Friday, April 13, 2012

Math Awareness Month - Mathematics, Statistics, and the Data Deluge

The American Mathematical Society, the American Statistical Association, the Mathematical Association of America, and the Society for Industrial and Applied Mathematics has announced that the theme for Mathematics Awareness Month, April 2012, is Mathematics, Statistics, and the Data Deluge.

In the world of education reform, few concepts have received more attention than data, or rather the acquisition of data.  Data and credibility are often seen as one and the same.  Some people believe data can replace verbs and adjectives to describe complex activities such as what makes up good teaching.  New data is used to create statistics, and for some purposes, statistical analysis is officially usurping judgment as the basis for decision making.

This pursuit of data and the interpretation of the statistics that result has fundamentally changed our education system.  The mass of data school districts are required to report to governing authorities has changed the job description of school administrators.  The need to collect and process this data has changed the nature of the work being done at BOCES.  The difficulty of creating a statewide computer system to process the data has plagued the State Education Department, which is investing new millions after old millions to try to get a system that can handle this ever growing mass of data.  Meanwhile at the district level Assistant Superintendents for Instruction are spending hundreds of hours learning how to evaluate their staff in a manner that supports the conversion to data.  These changes are driven by the demands of collecting data, not by what we learn from the analysis.

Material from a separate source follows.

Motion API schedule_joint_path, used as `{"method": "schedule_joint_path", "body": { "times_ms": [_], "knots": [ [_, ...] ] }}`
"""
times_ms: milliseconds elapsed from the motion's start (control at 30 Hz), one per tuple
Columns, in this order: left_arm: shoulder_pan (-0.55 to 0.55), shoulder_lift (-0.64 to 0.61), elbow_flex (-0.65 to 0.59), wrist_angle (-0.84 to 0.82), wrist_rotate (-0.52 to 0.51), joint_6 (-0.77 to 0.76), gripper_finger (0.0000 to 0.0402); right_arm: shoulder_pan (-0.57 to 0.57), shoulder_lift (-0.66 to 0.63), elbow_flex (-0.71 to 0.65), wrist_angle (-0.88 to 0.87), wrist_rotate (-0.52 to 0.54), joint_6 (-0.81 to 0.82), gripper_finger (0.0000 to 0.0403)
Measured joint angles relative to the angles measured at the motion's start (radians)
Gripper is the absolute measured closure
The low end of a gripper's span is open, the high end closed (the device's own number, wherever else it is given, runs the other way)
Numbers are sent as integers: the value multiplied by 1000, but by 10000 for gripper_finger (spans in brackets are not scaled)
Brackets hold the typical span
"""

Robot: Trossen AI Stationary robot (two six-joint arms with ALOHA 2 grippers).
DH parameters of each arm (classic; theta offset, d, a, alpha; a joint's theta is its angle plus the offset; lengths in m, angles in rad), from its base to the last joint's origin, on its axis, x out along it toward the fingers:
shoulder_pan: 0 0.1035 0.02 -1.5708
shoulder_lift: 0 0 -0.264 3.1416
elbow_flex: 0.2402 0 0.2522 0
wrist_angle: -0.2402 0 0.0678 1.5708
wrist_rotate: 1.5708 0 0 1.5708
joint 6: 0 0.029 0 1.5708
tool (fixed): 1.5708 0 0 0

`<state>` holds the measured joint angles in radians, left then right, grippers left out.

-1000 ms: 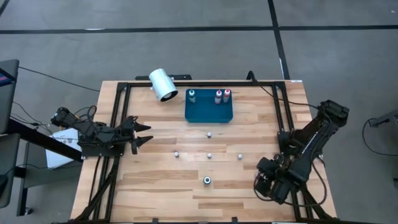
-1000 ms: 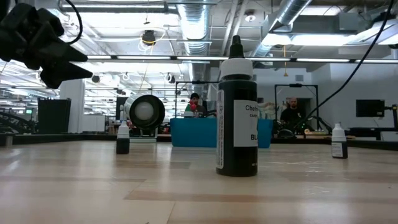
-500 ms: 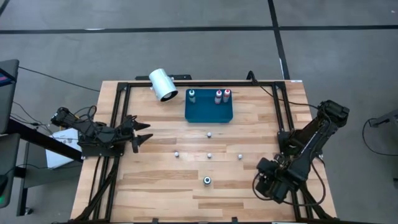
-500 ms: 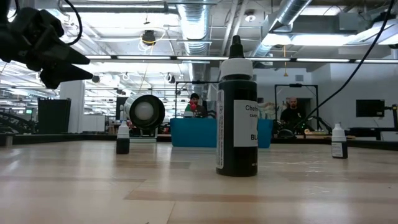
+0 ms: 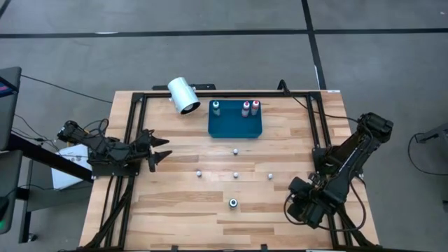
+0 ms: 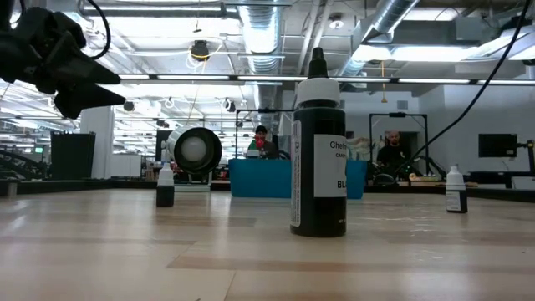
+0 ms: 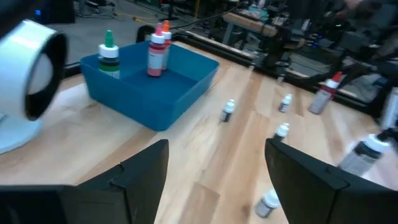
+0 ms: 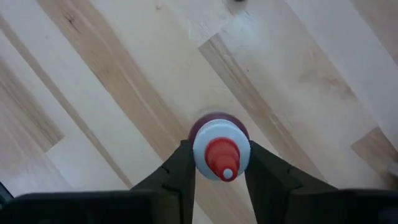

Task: Pick & Place food coloring
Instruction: Put the large red and orange food coloring bottle into the blue bin

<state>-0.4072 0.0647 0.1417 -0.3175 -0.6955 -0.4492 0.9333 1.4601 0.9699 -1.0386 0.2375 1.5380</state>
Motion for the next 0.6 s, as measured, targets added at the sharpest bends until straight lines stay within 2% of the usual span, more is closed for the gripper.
{"method": "schedule_joint_path", "body": {
  "times_ms": [133, 233, 333, 600],
  "knots": [
    [0, 0, 0, 22, 99, 3, 144, 0, 0, 0, -9, -1, 29, 280],
    [0, 0, 0, 37, 141, 10, 144, 0, 0, 0, -15, -3, 40, 286],
    [0, 0, 0, 38, 156, 19, 144, 0, 0, 0, -15, -1, 40, 301],
    [0, 0, 0, 39, 170, 62, 144, 0, 0, 0, -24, 1, 114, 298]
  ]
}}
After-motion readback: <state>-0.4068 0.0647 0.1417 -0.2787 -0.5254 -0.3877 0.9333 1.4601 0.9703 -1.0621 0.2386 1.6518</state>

When new ways to create data are put into law or regulation without establishing the validity of that same data, major political problems result.  Case in point, witness the conflict over our state’s new teacher and principal evaluation system’s use of data to measure performance.  For educators who have lived through successive redesigns of assessment systems to measure teaching and learning, only to see each rejected by next set of leaders, the most recent assertion that everyone should accept and trust information gleaned from the new data is not sufficient to instill confidence. 

We are witnessing a growing urgency about measuring things that were not measured numerically in the past.  Albert Einstein had a favorite quote, "Not everything that counts can be counted and not everything that can be counted, counts.”  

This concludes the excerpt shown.